Requirement
The answer must restate the listing word for word, without its images.

Collected material

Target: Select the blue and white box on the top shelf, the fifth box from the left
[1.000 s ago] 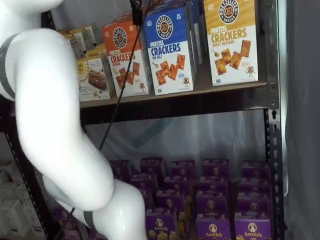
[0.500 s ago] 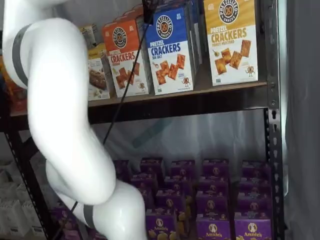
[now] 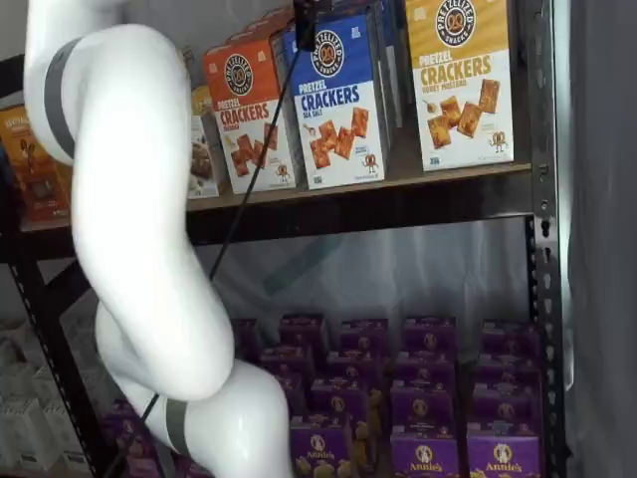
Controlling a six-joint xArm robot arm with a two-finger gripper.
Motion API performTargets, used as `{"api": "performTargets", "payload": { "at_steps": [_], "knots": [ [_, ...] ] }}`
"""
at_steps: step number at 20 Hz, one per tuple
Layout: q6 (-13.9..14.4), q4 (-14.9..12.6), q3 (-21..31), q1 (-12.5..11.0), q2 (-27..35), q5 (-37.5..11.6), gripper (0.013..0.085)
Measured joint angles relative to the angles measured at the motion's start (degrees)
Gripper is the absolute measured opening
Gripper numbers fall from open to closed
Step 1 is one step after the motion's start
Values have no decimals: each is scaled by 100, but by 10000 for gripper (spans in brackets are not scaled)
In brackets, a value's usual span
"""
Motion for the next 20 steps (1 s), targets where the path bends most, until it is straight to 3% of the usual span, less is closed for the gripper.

Result below
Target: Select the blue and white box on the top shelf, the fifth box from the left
[1.000 s ago] 
[0.500 s ago] 
[now] 
Controlling a six-joint xArm robot arm with a two-finger gripper.
Motion API performTargets, used as `{"api": "performTargets", "payload": { "at_steps": [_], "knots": [ [_, ...] ] }}`
"""
at_steps: step number at 20 Hz, one per tuple
Layout: q6 (-13.9..14.4), q4 (-14.9..12.6), q3 (-21..31), q1 (-12.5..11.0), q2 (-27..35), q5 (-37.5..11.6), gripper (0.013..0.085)
Measured joint angles relative to the angles measured at the motion's start (degrees)
Gripper is the absolute measured opening
Gripper numbers fall from open to closed
Step 1 is one step after the motion's start
Values have no decimals: each is scaled by 100, but by 10000 for gripper (spans in brackets are not scaled)
In brackets, a value's usual span
"""
Motion for the next 20 steps (1 s), targets where the path bends most, until it is straight to 3% of the usual span, less is closed for the gripper.

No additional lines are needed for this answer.